Whatever. I hate it when Supachai gets philosophical. It makes him sound like a total jerk.
“I need to find out what someone has been doing for the past several decades,” I tell him. “And where he might be now.”
“You know I don’t do that stuff anymore.” I stay quiet and Supachai sighs. “Okay, who?”
I give him the name. I spell out the first name for him. “P-A-S-C-O-A-L. He’s also known as Puddy. And it’s Fernandes with an ‘S.’”
“Pascoal Fernandes,” he says as he types on my laptop. “Only about fifteen thousand hits on Google. Pretty common name in Portugal and all over the U.S.”
“Well, he’s in his seventies. And from San Diego.”
“That’s a start.”
“He has a record. Was arrested for bank robbery in North Hollywood in 1964.”
“Now you’re talking.” Supachai is typing all this in. “You got a photo?”
“I don’t. But I might be able to get one.”
“No worries. This may be enough.”
“I need to find out what’s he’s been doing for the past fifty years. I mean, he claims that he’s been on a boat.”
“Military?”
“Container shipping.”
“Ooh. That’s a tough one. Those guys are like hobos, you know, the ones who used to ride on railroad cars. That’ll be a challenge, but I might be able to dig out some kind of employment records. Any other aliases? A cell phone number? E-mail address?”
“Nope. I guess he’s been off the grid for a while.”
“I’ll try,” he says.
“Thank you, Supachai.
And you know—”
“This will all be on the QT.” He nods. “Anything else?”
I swallow. Supachai has me pretty figured out.
“Any idea on how I can find Nay?”
“What’s going on? You two are usually like the Little Twin Stars,” he says, referring to the Sanrio cartoon angels.

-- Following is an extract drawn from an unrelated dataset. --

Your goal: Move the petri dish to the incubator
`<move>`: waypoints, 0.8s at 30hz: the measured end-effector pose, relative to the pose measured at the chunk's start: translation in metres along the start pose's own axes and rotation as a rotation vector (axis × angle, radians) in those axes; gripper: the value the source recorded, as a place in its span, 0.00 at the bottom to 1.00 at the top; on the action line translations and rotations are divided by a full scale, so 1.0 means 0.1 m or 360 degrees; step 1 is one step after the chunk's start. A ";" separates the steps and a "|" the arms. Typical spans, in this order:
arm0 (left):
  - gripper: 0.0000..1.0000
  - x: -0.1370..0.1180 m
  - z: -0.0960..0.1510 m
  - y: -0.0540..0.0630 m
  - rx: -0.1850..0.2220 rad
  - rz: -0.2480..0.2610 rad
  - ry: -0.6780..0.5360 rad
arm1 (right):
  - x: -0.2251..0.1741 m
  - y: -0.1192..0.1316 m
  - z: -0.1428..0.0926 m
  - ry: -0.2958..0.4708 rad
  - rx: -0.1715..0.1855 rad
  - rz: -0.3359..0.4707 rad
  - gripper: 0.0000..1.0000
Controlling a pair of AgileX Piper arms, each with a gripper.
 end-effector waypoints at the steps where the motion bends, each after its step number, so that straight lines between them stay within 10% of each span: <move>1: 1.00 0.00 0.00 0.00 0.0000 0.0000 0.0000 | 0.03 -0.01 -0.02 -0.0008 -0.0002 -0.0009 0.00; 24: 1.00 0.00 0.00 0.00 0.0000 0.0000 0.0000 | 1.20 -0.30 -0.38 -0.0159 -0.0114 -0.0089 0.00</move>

“The angels have split up.” Or, should I say, are taking a break from each other. “I really can’t get into it now. I just want to make sure she’s okay.”
Supachai tells me that research will take a bit longer. I reconsider what I’m asking. “You know what? Forget about the Nay thing, okay? I owe you one.”
“Drinks at Eastside Luv,” Supachai says. He loves exploring East LA but doesn’t like to do it on his own.
I get up to leave and the robot secretary instantly opens the door for me.
“Hey,” Supachai calls out, “do you still see Benjamin?” He knows we broke up, but he’s in the dark about the details. Supachai is close to all his exes—there were quite a few at his New Year’s party.
“Yeah, we still keep in touch.” I don’t mention anything about his mom’s cancer and surgery.
“Tell him hi for me, okay?”
I nod. As it happens, I’ll be seeing Benjamin tonight, but we probably won’t be talking about Supachai Sperber.
* * *
St. Vincent’s Hospital is east of Little Tokyo, on Alvarado and Third streets, and walking distance from the Original Tommy’s, the meanest, tastiest chili burgers on the West Coast. I’ve never been to this hospital before, but it’s not large, so I’m easily able to find the waiting room on the floor for ICU patients.
“Ellie!” Benjamin’s four-year-old niece, Camila, comes running toward me. I didn’t think that they let kids that young in a hospital, but I’m so happy to see her. I give her a quick hug and ruffle her brown hair. I have missed her.
She has the smoothest skin, and adorable tadpole eyes, which she obviously gets from her mother’s side. Camila’s dad is white, like mine. We hapas have to stick together.